Long before anybody used the term “school choice,” black communities were striving for it, often by any means necessary. Which is why black parents, though overwhelmingly Democratic by party registration, are likely to find their views on educational options to be more in line with Betsy Devos, the Republican nominee for U.S. Education Secretary, than the white progressives trying to derail her. Crazy times.
I’m not black, and I’m not a historian. But I don’t think there’s any doubt that fighting for educational freedom has been at the heart of the black experience in America. And yet, somehow, that epic struggle is overlooked in these polarizing fights over school choice – which is a shame, given the possibility it might make the fights less polarizing.
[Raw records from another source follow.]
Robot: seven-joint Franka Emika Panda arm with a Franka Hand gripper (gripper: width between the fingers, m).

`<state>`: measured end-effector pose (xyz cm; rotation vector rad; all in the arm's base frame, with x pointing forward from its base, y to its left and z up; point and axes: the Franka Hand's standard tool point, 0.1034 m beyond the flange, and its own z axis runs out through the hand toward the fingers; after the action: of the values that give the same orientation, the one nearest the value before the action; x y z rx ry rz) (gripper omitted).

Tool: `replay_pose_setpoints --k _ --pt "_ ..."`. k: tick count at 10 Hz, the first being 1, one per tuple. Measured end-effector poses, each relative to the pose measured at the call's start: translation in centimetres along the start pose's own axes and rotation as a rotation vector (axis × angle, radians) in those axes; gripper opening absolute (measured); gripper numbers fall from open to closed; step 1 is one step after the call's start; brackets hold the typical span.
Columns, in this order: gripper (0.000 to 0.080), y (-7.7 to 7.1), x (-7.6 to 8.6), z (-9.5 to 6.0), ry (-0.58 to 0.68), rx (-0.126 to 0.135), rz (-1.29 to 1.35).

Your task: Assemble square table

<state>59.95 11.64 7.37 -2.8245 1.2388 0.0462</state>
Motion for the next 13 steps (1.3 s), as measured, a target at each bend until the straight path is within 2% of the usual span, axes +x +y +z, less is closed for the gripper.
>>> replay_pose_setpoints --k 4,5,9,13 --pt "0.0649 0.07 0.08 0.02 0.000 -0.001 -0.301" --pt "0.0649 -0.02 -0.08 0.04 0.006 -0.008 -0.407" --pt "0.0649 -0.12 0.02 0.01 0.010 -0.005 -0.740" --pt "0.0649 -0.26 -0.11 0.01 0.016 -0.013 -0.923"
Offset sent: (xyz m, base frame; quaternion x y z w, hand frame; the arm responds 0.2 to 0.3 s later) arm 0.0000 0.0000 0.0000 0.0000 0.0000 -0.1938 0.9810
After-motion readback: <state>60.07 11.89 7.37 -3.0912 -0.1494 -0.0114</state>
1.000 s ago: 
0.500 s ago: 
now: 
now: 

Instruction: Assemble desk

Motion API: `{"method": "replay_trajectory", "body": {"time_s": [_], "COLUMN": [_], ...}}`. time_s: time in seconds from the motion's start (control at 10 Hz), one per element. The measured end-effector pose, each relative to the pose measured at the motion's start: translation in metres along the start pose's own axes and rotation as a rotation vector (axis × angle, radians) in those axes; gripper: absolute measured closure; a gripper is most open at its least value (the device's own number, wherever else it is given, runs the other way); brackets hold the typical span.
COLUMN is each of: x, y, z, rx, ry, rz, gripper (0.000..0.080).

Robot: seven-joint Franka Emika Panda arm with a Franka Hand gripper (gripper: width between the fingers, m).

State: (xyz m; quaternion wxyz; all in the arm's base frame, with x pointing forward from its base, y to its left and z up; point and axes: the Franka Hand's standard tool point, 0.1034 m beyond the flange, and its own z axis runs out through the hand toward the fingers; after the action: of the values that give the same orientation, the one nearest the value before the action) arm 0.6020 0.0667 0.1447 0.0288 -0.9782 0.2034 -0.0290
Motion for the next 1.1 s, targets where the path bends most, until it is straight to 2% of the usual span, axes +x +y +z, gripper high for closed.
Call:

If I were king, I’d make white progressives read Yale Professor James Forman and listen to choice advocate Howard Fuller. In the meantime, if their tribal impulses are getting revved up over Betsy DeVos – and I know from my facebook feed they are 🙂 — I’ll have the audacity to hope they check out this recent piece in The Atlantic, “The African American Roots of Betsy DeVos’s Education Platform.”
The author, College of Charleston Professor Jon N. Hale, offers a brief, nuanced look at choice through the lens of black history. That history isn’t always flattering to the choice “side.” Segregation academies, for example, did happen in the wake of Brown v. Board of Education. (Choice supporters have acknowledged that past, and noted how it differs from the ideals that spur today’s choice movement.) But that stain is a small part of a bigger story, in which private schools have been essential to black progress.
American history clearly demonstrates that communities of color have been forced to rely upon themselves to provide an education to as many students as possible. Students of color have rarely been provided a quality public education. As James Anderson demonstrated in Education of Blacks in the South, 1860-1935, black communities consistently had to provide their own schools by taxing themselves beyond what the law required, as white officials never appropriated public money equitably by race. Black civic leaders and educators had to forge alliances with philanthropists and “progressive” whites for further financial support.
Barred from the American social order, black educators, in effect, were forced to rely upon private means to meet the educational needs of their own children. African Americans established schools controlled by the community. Such “community-controlled schools” were by necessity administered by African Americans, taught by African Americans, and attended by African Americans.
Hale sums it up this way: “Private means to create a public good were an integral part of black education.”
The Atlantic piece mentions a few examples. We’ve explored others, including some that show how central faith was to many of these efforts.
Mary McLeod Bethune started a private school for black girls in Daytona because public schools for black students were beyond bad. The father of Florida’s public education system relentlessly attacked the Orange Park Normal and Industrial School, a school founded by missionaries, because it dared teach black and white students together. Some 5,000 black communities across the South, like this one in Central Florida, used their own money and resources, and a little help from a white philanthropist, to build their own beloved, community schools – schools whose substantial upsides were overlooked in the transition to racial integration.
The evidence suggests the pressing need to use “private means to create a public good” didn’t end with desegregation. That’s why legendary teacher Marva Collins started a private school in the 1970s; why BAEO formed at the dawn of the millennium; and why so many black parents (like this one, and this one, and this one) spoke up when a lawsuit, filed in 2014, threatened the largest private school choice program in America. (It ended well.)
It remains to be seen how much DeVos has in common with black parents (or any parents) on testing, civil rights enforcement and other education issues. I don’t see strong signs a DeVos-led department, but for an increased emphasis on school choice, will be that different from the reform-minded departments under the past two presidents. But when it comes to choice, I think parents of color in particular will appreciate her vision. She has sided with groups like BAEO on the appropriate level of regulation for vouchers and tax credit scholarships, and she’s consistently used her clout to promote programs that favor disadvantaged students.
Given the history, using the term “privatization” as a weapon doesn’t make sense. It obscures the real motivation of school choice advocates, which is the intent. But it also erases growing numbers of black parents who are flocking to charter and private schools, and growing numbers of black educators who are working in and/or creating them.
As Hale puts it, panning out to the future:
In the hands of families who need a quality education, privately operated schools wouldn’t be charter schools or private schools, but community-controlled schools that connect to a longer history of self-determination.
It’s ironic that many white progressives don’t see that, but a conservative white billionaire does. Crazy times.